**What the task asks**
Begin at the line below that contains "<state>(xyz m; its". Repeat it and all remaining lines of the records exactly.

[Records from a data collection]
• • • • • • •
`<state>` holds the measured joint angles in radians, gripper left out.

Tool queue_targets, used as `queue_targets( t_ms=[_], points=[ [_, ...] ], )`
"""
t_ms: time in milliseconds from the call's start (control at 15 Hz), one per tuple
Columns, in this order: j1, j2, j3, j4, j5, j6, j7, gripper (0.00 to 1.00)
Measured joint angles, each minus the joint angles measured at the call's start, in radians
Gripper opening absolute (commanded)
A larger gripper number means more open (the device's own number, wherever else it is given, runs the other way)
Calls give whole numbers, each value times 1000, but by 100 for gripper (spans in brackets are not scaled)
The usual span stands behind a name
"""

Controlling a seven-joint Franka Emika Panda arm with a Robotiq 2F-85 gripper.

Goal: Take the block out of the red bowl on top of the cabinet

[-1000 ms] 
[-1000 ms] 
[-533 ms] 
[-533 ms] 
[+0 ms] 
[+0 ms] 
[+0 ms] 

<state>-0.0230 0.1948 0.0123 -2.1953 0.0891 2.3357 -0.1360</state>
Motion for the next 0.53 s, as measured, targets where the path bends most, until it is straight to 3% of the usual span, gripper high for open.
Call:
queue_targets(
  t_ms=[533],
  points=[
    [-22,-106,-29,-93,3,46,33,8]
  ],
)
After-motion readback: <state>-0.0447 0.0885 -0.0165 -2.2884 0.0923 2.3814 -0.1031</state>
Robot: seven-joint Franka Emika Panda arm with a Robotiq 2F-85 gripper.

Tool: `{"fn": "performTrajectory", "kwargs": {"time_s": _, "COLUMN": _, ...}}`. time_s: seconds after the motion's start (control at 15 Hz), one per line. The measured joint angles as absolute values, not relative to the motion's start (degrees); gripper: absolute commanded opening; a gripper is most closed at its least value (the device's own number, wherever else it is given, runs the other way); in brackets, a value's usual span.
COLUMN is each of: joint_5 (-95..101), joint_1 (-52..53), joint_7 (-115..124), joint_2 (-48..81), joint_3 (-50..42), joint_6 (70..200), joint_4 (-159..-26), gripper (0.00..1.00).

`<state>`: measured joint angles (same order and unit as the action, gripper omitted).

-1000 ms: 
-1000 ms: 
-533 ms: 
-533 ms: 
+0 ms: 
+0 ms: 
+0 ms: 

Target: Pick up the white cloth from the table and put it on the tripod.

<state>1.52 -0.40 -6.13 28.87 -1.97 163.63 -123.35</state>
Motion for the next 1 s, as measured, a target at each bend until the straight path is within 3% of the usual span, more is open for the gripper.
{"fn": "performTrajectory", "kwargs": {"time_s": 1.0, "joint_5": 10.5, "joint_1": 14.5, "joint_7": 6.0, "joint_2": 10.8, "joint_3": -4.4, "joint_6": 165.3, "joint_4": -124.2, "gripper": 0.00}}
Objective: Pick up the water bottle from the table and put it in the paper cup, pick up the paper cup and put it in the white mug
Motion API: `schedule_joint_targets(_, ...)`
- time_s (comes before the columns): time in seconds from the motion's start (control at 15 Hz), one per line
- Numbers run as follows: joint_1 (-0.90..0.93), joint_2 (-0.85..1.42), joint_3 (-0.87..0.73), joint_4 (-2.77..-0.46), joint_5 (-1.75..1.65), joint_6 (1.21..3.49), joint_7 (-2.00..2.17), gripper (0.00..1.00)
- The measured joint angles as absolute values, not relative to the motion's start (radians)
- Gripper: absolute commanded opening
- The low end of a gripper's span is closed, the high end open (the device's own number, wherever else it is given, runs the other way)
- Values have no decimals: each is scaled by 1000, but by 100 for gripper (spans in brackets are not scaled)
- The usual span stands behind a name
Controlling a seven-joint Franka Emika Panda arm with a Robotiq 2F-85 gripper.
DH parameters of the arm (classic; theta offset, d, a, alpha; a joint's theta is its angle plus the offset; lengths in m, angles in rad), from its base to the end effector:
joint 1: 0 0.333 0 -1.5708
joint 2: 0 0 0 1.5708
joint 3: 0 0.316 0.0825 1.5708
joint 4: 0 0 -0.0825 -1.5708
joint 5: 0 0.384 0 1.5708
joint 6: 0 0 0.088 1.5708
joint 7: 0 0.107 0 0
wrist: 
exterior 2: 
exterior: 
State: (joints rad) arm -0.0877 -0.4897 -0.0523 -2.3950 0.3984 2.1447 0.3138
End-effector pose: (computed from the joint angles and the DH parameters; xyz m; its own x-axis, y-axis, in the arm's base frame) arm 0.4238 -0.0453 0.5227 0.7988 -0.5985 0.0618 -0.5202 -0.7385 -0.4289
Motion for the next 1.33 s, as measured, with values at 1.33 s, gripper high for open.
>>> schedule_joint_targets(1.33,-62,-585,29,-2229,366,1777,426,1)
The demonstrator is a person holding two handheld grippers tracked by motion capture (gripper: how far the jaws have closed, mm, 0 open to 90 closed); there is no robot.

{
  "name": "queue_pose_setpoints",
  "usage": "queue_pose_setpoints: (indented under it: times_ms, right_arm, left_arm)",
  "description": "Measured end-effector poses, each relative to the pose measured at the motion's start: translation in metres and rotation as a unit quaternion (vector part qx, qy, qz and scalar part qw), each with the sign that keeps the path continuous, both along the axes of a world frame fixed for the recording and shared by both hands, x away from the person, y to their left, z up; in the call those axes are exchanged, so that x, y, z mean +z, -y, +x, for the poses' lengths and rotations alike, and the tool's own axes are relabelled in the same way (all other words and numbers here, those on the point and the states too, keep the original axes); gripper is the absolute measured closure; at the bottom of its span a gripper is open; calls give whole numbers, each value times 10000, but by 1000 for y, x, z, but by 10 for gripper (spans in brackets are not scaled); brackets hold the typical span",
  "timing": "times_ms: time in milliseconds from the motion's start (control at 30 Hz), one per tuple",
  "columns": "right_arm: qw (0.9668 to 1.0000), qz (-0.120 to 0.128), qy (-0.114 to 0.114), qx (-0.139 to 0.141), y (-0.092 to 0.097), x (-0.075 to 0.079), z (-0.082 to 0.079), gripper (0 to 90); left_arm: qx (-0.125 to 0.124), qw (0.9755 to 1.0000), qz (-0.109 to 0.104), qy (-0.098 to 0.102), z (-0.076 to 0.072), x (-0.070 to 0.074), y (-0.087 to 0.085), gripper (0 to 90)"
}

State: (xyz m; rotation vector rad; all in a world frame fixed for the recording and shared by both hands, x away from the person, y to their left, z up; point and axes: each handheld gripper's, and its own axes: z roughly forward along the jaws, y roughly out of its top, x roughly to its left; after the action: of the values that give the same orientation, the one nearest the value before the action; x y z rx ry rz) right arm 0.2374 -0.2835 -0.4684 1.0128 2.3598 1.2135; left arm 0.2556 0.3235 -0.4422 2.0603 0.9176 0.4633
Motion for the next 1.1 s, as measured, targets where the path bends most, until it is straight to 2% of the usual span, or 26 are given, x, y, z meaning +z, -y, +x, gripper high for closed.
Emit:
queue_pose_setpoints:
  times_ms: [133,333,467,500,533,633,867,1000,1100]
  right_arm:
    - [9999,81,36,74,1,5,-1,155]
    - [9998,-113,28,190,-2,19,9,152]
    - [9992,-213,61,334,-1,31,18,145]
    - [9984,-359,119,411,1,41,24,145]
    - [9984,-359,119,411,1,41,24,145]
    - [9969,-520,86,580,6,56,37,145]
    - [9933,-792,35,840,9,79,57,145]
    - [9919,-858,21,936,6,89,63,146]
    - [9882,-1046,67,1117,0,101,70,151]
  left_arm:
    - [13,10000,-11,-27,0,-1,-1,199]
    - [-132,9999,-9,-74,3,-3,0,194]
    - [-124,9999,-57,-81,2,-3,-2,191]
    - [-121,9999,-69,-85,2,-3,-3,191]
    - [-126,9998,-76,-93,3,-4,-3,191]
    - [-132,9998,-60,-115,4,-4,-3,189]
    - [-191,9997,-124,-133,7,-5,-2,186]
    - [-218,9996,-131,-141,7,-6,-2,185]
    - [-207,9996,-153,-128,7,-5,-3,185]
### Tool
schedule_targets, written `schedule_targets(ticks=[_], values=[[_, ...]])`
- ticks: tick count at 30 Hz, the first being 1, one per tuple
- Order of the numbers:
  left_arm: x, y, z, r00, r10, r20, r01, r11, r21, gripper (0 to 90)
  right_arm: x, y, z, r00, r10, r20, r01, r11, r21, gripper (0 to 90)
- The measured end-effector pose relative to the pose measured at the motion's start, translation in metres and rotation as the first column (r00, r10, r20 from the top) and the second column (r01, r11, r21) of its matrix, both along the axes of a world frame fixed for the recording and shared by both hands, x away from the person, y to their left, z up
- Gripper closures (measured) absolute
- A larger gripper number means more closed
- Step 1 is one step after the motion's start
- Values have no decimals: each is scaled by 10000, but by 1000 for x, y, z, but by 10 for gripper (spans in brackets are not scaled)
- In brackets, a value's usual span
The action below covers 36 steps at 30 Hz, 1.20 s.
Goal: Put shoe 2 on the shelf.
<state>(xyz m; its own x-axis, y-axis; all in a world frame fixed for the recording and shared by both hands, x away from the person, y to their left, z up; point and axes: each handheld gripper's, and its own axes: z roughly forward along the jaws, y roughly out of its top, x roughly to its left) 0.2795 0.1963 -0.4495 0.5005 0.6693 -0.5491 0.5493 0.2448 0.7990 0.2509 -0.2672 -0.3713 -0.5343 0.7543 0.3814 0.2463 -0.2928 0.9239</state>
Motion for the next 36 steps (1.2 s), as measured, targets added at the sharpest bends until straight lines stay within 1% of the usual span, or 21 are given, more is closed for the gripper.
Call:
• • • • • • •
**Written response**
<state>(xyz m; its own x-axis, y-axis; all in a world frame fixed for the recording and shared by both hands, x away from the person, y to their left, z up; point and axes: each handheld gripper's, and its own axes: z roughly forward along the jaws, y roughly out of its top, x roughly to its left) 0.2795 0.1963 -0.4495 0.5005 0.6693 -0.5491 0.5493 0.2448 0.7990 0.2509 -0.2672 -0.3713 -0.5343 0.7543 0.3814 0.2463 -0.2928 0.9239</state>
Motion for the next 36 steps (1.2 s), as measured, targets added at the sharpest bends until straight lines stay within 1% of the usual span, or 21 are given, more is closed for the gripper.
Call:

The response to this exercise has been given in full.